[Dataset entries]
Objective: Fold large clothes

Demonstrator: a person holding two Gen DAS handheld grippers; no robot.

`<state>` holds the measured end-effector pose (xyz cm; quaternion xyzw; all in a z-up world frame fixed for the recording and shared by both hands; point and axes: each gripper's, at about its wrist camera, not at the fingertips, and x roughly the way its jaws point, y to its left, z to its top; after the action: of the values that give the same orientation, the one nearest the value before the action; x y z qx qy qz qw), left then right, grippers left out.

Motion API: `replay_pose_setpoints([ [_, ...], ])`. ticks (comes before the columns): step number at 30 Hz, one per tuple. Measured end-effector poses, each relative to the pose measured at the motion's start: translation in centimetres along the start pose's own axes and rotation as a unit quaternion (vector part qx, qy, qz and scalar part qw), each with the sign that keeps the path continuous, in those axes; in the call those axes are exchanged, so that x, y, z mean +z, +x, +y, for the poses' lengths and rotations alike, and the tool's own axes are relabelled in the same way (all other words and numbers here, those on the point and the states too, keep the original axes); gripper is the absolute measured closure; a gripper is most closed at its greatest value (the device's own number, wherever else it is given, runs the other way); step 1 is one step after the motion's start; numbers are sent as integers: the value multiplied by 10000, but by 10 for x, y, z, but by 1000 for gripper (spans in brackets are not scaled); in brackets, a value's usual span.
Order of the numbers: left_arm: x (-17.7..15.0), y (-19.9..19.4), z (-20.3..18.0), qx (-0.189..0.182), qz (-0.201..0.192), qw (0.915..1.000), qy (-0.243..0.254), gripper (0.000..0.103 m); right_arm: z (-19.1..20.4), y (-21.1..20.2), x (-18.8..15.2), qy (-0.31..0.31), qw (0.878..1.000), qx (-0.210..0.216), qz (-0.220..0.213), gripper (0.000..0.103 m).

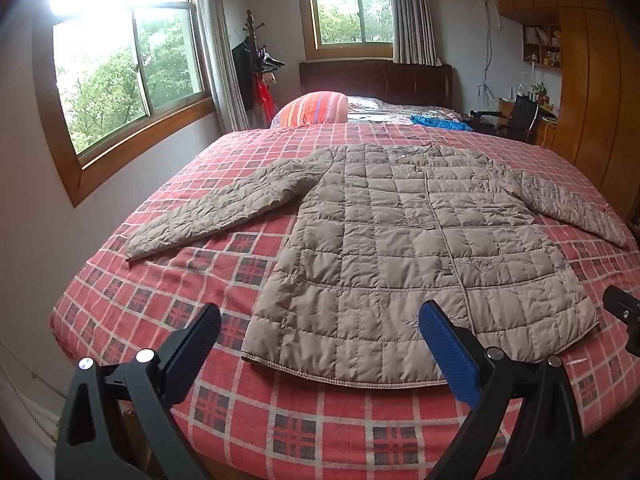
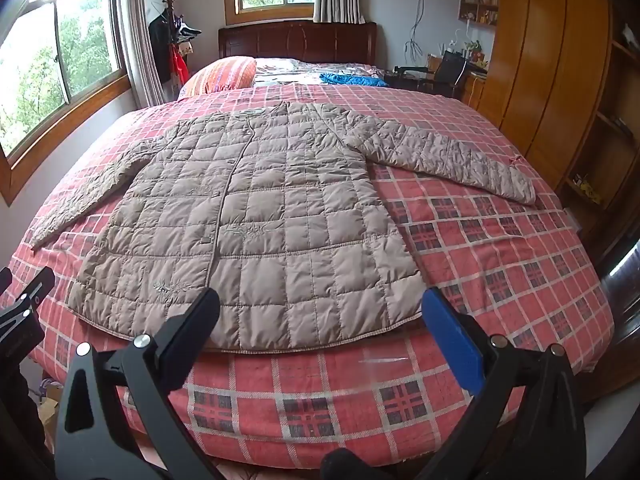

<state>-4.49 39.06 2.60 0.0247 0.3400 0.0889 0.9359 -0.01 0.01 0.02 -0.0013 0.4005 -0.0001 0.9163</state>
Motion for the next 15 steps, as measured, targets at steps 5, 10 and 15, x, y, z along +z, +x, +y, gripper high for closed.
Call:
replay_pose_setpoints([
  [5, 0, 0, 0, -9, 14, 10000, -6, 4, 0, 0, 0, 2, 10000, 7, 2, 3],
  [10, 0, -1, 1, -8, -7, 10000, -3, 4, -1, 0, 1, 10, 10000, 14, 1, 3],
  [15, 0, 0, 0, -3, -13, 10000, -2, 4, -1, 0, 0, 6, 10000, 16, -9, 3],
])
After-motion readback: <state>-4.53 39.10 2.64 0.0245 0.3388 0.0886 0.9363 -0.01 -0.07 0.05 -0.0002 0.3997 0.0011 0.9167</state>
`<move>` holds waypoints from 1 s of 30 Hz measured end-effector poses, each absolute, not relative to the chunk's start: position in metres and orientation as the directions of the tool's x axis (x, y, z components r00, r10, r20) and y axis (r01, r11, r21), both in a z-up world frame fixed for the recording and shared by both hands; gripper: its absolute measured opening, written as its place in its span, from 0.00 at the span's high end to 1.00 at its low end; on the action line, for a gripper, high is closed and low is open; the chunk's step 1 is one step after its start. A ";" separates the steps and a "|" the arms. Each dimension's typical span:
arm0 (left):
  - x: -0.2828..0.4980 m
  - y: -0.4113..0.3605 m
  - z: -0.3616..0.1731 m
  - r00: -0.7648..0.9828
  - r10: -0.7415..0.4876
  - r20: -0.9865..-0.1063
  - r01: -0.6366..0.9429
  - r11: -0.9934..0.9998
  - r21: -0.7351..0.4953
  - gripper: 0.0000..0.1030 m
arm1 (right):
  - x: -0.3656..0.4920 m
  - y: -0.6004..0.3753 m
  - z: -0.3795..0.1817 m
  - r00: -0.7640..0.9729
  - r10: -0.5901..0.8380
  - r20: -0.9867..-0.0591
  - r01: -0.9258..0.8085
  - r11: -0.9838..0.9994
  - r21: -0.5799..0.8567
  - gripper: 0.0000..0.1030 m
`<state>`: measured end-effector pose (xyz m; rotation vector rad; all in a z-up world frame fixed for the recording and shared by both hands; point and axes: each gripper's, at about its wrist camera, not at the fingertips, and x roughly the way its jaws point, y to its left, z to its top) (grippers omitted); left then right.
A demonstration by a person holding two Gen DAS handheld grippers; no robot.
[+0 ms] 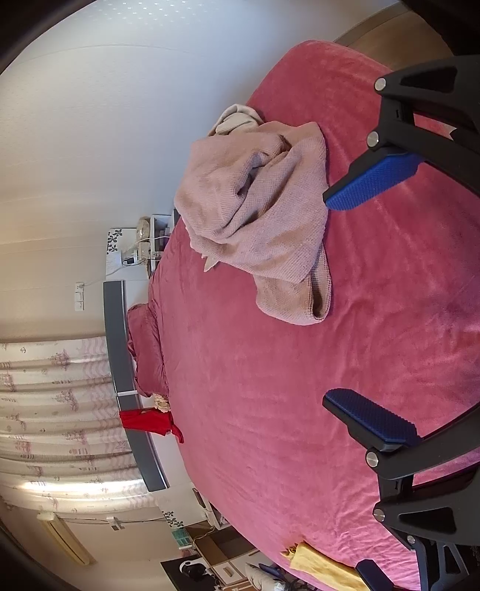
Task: Fold clothes
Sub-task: 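Move both grippers toward the crumpled pink knit sweater on the bed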
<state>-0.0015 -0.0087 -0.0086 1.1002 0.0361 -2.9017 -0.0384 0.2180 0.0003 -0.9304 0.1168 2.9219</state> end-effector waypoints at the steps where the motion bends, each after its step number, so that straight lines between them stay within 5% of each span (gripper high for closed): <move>1: -0.002 -0.009 -0.009 -0.747 -0.028 -0.664 0.045 -0.999 -0.008 0.00 | -0.039 0.218 0.000 -0.813 0.047 -0.581 -0.094 -0.994 0.050 0.03; 30: -0.017 -0.013 -0.023 -0.709 -0.052 -0.704 0.069 -0.998 0.004 0.00 | -0.067 0.253 0.004 -0.795 0.134 -0.592 -0.184 -0.983 0.026 0.03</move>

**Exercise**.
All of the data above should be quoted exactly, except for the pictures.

**Task output**.
Objective: Fold large clothes

Demonstrator: a person holding two Gen DAS handheld grippers; no robot.

`<state>` holds the measured end-effector pose (xyz cm; quaternion xyzw; all in a z-up world frame fixed for the recording and shared by both hands; point and axes: each gripper's, at about its wrist camera, not at the fingertips, and x roughly the way its jaws point, y to its left, z to its top; after the action: of the values that give the same orientation, the one nearest the value before the action; x y z qx qy qz qw), left then right, grippers left out.

Motion API: `replay_pose_setpoints([ [_, ...], ])`. ticks (comes before the columns): step number at 30 Hz, one per tuple. Measured end-effector poses, each relative to the pose measured at the motion's start: translation in centimetres along the start pose's own axes and rotation as a unit quaternion (vector part qx, qy, qz and scalar part qw), each with the sign that keeps the path continuous, in those axes; in the call those axes are exchanged, so that x, y, z mean +z, +x, +y, for the poses' lengths and rotations alike, and the tool's own axes are relabelled in the same way (all other words and numbers here, those on the point and the states too, keep the original axes); gripper is the absolute measured closure; a gripper is most closed at its greatest value (the device's own number, wherever else it is given, runs the other way); step 1 is one step after the motion's start; numbers are sent as integers: the value multiplied by 10000, but by 10 for x, y, z, but by 1000 for gripper (spans in brackets are not scaled); in brackets, a value's usual span.
Order of the numbers: left_arm: x (-17.7..15.0), y (-19.9..19.4), z (-20.3..18.0), qx (-0.189..0.182), qz (-0.201..0.192), qw (0.915..1.000), qy (-0.243..0.254), gripper (0.000..0.103 m); right_arm: z (-19.1..20.4), y (-21.1..20.2), x (-18.8..15.2), qy (-0.31..0.31), qw (0.878..1.000), qx (-0.210..0.216), qz (-0.220..0.213), gripper (0.000..0.103 m).


<state>-4.49 39.06 2.60 0.0247 0.3400 0.0889 0.9359 -0.01 0.01 0.02 -0.0013 0.4005 -0.0001 0.9163</state>
Motion for the next 15 steps, as measured, targets at steps 5, 10 and 15, x, y, z along +z, +x, +y, gripper high for closed.
Call:
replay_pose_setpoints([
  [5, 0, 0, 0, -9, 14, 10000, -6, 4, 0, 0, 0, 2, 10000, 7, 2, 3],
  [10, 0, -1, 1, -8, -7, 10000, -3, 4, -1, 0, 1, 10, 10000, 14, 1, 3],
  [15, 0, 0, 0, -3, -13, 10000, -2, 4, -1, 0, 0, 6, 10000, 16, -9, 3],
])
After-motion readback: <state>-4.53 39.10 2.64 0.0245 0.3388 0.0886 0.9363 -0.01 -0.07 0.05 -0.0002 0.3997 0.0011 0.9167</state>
`<move>` holds waypoints from 1 s of 30 Hz measured end-effector poses, each absolute, not relative to the chunk's start: position in metres and orientation as the directions of the tool's x axis (x, y, z components r00, r10, r20) and y axis (r01, r11, r21), both in a z-up world frame fixed for the recording and shared by both hands; gripper: its absolute measured opening, written as its place in its span, from 0.00 at the span's high end to 1.00 at its low end; on the action line, for a gripper, high is closed and low is open; the chunk's step 1 is one step after its start. A ";" separates the steps and a "|" the arms. Each dimension's typical span:
arm0 (left):
  - x: -0.2828..0.4980 m
  - y: -0.4113..0.3605 m
  - z: -0.3616..0.1731 m
  - r00: -0.7648..0.9828
  - r10: -0.7415..0.4876
  - r20: -0.9865..-0.1063
  - r01: -0.6366..0.9429
  - r11: -0.9934..0.9998
  - r21: -0.7351..0.4953
  - gripper: 0.0000..0.1030 m
arm1 (right):
  - x: -0.3656..0.4920 m
  - y: -0.6004..0.3753 m
  - z: -0.3795..0.1817 m
  - r00: -0.7640..0.9729
  - r10: -0.5901..0.8380
  - r20: -0.9867..-0.0591
  - r01: -0.9258..0.8085
  - r11: -0.9838..0.9994
  - r21: -0.5799..0.8567
  - gripper: 0.0000..0.1030 m
`<state>`: measured end-effector pose (xyz m; rotation vector rad; all in a z-up world frame fixed for the recording and shared by both hands; point and axes: each gripper's, at about its wrist camera, not at the fingertips, and x roughly the way its jaws point, y to its left, z to its top) (grippers omitted); left then right.
A demonstration by a person holding two Gen DAS handheld grippers; no robot.
[+0 ms] 
Task: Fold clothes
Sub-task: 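Move both grippers toward the crumpled pink knit sweater on the bed
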<state>-0.0015 -0.0087 -0.0086 1.1002 0.0361 -2.9017 -0.0384 0.2180 0.0003 -0.9304 0.1168 2.9219</state> end-effector waypoints at the steps where the motion bends, each after its step number, so that straight lines between them stay within 5% of each span (gripper high for closed): <move>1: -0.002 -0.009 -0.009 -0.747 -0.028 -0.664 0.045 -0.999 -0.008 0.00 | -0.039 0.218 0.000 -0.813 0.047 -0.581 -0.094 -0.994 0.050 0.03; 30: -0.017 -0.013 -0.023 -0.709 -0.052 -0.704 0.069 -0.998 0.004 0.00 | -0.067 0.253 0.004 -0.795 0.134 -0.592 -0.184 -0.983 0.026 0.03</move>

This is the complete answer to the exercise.